The Betrayed definitely satisfies by delivering the band’s renowned sound but it doesn’t fail to offer something new. ‘Streets Of Nowhere’ see the band going for a more cheery, pop approach (which sounds hugely ironic when you consider the lyrical content). The melody slightly reminds me of some material by bands like Jet and The Strokes. The beginning of ‘A Better Nothing’ is also a different style for the band but it really seems to suit them. The song then proceeds into a mammoth chorus and soon has Lostprophets written all over it. ‘Dirty Little Heart’ is probably the weakest track if there had to be one. It’s not a bad song, it just seems to lack the ‘oomphf’ that all the other songs posses. The album is concluded by ‘The Light That Shines Twice As Bright’, a poignant tale of emotional anguish: ‘You took apart my soul, I’ll never feel this way again’. It strikes me as being the freshest song on the album, simply because it different from anything they have ever done before. The gripping, climatic finale concludes the album perfectly, leaving the listener with one last thought ‘This is how it feels’.

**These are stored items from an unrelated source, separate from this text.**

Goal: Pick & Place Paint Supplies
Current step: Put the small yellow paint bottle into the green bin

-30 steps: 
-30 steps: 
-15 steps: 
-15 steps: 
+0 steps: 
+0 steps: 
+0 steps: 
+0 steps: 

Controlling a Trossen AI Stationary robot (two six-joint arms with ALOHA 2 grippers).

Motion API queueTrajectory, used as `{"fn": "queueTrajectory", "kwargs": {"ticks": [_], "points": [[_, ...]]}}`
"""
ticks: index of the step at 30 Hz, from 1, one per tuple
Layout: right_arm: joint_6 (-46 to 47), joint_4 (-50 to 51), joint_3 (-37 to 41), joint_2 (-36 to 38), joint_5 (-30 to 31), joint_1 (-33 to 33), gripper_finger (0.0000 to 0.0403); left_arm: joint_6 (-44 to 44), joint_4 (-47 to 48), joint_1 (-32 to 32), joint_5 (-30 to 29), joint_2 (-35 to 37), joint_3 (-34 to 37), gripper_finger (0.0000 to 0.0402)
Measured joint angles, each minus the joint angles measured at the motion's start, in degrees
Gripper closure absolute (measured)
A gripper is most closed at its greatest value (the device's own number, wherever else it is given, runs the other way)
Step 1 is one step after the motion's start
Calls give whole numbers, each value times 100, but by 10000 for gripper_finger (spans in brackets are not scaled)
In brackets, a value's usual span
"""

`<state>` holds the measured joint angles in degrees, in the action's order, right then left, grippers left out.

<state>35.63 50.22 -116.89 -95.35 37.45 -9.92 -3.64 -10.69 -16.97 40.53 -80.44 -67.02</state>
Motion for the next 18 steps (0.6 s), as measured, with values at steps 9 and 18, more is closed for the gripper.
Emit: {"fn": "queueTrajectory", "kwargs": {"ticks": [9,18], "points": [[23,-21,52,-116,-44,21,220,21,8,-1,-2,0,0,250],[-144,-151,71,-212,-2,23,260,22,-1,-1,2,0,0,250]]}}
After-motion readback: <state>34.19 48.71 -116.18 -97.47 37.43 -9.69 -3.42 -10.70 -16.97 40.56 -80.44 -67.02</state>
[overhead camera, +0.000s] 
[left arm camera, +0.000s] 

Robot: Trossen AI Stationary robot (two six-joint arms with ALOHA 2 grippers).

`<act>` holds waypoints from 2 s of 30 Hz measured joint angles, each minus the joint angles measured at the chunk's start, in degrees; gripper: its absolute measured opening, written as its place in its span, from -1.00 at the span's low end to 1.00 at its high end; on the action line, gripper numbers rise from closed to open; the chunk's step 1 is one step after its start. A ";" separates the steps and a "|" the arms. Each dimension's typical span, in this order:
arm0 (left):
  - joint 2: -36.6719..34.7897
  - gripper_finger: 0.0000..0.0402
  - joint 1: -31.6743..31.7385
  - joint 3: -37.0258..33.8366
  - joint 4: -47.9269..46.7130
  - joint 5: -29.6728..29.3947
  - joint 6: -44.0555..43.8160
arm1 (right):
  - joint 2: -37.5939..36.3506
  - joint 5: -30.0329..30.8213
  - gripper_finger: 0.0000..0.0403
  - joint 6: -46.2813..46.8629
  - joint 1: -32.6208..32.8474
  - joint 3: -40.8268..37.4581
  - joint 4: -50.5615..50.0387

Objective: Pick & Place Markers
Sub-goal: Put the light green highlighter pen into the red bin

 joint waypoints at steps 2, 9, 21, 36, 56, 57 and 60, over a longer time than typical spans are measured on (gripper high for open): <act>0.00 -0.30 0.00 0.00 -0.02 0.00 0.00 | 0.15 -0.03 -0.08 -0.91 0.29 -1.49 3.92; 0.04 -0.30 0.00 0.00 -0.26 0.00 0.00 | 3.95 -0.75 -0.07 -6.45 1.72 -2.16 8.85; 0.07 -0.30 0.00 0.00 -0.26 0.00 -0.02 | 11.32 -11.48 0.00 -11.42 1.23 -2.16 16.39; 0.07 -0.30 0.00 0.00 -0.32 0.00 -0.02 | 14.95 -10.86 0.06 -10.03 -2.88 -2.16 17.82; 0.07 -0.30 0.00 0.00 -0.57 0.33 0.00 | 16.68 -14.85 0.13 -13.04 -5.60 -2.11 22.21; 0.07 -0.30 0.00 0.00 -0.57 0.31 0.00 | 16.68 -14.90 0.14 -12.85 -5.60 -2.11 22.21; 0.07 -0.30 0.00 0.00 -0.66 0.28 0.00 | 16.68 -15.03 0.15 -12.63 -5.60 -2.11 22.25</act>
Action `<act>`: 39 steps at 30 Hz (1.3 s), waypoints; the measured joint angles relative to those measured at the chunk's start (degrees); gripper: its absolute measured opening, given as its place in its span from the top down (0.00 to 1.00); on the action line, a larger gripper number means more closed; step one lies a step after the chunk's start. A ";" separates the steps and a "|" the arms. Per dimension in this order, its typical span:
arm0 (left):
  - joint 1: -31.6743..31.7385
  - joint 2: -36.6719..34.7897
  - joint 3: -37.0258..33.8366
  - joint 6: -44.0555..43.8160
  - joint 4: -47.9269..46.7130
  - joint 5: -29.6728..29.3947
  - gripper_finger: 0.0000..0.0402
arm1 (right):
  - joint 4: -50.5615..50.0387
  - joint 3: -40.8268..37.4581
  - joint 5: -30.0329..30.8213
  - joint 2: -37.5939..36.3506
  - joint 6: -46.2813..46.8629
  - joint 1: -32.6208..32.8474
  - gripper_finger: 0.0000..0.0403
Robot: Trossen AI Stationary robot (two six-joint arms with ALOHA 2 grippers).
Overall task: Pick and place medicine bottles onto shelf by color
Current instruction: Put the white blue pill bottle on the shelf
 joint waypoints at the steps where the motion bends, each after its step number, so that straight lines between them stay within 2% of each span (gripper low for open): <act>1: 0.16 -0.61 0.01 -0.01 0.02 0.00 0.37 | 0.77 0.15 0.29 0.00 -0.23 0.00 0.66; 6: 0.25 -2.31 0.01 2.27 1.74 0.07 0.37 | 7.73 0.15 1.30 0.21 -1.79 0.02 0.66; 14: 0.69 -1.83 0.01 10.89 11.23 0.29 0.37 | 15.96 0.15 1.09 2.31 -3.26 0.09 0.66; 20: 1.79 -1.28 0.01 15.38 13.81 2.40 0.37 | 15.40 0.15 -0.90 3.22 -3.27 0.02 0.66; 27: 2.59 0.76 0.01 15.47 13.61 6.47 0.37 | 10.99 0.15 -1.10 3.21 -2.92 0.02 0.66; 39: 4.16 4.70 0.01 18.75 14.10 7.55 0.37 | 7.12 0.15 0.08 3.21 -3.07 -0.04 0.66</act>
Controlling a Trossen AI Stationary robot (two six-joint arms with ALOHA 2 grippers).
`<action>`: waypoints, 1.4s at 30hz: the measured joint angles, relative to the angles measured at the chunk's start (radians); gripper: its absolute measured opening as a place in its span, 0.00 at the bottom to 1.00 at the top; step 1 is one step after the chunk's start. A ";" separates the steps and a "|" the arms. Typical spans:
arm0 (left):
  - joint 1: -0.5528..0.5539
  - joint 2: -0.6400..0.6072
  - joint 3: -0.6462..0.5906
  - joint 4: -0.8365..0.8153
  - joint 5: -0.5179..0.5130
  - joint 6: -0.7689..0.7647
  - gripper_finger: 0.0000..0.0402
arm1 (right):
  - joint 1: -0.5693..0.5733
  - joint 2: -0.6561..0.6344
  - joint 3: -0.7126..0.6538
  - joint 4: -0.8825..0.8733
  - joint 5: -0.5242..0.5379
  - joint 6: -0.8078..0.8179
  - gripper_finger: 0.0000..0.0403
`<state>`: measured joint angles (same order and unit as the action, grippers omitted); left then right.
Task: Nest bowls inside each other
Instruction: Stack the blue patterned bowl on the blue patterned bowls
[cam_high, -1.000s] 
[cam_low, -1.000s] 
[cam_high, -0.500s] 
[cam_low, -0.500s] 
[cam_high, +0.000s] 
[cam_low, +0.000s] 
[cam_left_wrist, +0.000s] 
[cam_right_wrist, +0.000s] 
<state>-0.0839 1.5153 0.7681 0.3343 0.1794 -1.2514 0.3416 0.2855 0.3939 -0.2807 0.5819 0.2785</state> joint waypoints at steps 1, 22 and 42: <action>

After listening to every song, I can see that they definitely weren’t exaggerating when they said this album was going to be dark. Everything from the name, artwork, song titles and lyrics present some kind of philosophical dreariness. Stereotypically, for a rock band to lean this way isn’t exactly unexpected, but saying that I definitely think this is going to play a huge role in making this album a success; even if it does compel you into a great depression. The lyrics are simply brutal and honest and this makes the album so much more meaningful. The band have clearly been very ambitious with this album and this time no one has dared to stop them. I just hope it rubs off within our ever inequitable and manipulated mainstream; after 12 years, they deserve it.